[Opening Supplied information section]
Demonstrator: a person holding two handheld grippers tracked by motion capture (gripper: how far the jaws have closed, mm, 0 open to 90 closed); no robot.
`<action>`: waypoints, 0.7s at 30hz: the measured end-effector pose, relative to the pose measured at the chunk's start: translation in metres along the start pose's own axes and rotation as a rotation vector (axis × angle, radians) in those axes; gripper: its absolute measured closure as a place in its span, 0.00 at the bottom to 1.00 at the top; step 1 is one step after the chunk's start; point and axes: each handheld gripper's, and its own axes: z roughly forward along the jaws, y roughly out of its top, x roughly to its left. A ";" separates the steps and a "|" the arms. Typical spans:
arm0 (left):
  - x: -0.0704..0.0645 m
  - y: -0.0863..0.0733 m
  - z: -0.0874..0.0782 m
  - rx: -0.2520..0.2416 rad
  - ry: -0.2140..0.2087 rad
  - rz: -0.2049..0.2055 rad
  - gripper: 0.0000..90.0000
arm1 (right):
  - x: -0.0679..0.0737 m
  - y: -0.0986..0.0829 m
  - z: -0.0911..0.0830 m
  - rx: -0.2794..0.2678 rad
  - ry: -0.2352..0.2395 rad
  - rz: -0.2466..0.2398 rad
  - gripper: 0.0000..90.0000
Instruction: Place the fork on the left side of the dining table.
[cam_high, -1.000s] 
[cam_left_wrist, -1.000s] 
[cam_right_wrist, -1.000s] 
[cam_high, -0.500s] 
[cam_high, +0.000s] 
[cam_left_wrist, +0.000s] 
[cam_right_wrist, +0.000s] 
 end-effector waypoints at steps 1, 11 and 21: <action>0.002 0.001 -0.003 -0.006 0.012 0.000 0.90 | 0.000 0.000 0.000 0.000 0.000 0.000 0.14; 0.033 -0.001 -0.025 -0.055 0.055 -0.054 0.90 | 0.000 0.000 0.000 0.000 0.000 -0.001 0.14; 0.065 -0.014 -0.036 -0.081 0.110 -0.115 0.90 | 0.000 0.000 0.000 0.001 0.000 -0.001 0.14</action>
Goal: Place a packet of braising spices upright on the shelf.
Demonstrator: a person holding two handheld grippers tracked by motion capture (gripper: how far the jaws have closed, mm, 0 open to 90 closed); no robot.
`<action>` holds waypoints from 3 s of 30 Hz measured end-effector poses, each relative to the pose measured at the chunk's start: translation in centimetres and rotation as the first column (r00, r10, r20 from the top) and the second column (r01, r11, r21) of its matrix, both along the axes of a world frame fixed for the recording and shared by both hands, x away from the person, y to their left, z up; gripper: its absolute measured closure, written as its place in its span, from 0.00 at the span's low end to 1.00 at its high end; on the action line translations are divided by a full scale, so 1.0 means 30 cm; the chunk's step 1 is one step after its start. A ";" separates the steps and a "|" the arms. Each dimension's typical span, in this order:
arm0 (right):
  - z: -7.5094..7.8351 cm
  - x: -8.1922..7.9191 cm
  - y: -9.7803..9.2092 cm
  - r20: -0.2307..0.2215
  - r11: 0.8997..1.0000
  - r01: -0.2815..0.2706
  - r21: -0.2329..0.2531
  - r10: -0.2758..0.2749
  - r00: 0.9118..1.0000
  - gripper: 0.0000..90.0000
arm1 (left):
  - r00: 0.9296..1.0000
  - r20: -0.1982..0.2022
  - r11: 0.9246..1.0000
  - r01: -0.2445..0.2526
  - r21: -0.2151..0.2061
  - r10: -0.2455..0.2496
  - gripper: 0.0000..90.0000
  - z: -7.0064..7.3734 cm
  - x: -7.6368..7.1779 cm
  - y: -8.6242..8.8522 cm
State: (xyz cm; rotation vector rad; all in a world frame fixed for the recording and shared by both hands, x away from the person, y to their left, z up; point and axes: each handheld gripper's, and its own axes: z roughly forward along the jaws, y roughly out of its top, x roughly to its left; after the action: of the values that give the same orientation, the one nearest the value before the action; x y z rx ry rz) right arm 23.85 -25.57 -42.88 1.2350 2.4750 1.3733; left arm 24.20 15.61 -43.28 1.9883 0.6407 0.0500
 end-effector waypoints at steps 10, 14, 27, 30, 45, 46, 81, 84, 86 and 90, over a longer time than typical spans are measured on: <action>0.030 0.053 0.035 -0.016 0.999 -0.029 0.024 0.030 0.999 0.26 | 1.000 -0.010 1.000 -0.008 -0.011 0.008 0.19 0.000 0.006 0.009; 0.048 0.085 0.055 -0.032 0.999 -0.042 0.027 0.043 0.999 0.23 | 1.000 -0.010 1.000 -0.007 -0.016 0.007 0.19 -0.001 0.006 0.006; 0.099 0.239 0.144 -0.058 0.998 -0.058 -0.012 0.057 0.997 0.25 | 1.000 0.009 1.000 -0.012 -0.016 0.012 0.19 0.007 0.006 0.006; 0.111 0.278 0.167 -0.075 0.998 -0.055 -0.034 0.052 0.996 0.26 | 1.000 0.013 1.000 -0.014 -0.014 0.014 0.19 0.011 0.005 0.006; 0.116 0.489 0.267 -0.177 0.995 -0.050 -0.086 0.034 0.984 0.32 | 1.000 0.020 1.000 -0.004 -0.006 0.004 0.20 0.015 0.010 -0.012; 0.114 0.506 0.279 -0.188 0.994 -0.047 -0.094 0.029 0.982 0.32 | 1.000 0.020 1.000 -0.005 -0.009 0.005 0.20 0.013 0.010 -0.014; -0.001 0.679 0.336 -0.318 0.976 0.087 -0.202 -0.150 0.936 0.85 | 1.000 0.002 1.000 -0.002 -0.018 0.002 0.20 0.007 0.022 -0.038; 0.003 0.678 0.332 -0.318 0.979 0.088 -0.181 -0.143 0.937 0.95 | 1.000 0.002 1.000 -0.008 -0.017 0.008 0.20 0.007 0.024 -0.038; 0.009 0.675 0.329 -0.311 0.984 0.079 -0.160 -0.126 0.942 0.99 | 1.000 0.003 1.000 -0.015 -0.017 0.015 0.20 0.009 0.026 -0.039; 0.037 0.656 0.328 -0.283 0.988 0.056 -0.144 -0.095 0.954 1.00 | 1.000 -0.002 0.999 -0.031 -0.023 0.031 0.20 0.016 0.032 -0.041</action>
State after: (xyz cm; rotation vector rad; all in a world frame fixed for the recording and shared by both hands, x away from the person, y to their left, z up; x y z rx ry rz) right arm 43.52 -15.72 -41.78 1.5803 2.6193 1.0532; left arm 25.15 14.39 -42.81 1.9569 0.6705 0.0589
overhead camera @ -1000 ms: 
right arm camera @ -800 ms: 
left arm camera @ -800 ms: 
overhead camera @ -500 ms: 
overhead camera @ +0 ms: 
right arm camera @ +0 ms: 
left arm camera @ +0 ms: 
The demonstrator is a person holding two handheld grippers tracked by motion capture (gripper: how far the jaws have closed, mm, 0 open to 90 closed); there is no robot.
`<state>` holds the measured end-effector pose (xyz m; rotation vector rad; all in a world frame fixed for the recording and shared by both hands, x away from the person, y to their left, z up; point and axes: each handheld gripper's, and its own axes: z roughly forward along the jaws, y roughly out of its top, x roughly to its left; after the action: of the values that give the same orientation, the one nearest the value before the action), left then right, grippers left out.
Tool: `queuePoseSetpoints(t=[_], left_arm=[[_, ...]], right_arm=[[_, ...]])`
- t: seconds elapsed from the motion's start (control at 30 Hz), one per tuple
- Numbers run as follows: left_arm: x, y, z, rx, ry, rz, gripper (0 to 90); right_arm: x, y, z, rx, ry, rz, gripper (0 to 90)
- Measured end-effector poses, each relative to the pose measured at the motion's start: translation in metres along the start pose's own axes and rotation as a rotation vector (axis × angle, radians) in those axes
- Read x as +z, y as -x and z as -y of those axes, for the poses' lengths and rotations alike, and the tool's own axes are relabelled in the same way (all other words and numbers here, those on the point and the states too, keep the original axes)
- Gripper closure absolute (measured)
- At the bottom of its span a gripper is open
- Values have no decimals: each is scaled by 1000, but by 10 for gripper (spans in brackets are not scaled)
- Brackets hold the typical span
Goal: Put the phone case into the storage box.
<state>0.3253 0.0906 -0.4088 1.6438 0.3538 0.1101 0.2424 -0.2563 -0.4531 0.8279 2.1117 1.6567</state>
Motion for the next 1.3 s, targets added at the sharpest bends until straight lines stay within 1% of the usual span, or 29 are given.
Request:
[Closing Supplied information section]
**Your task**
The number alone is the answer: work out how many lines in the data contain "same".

**Task solution**
3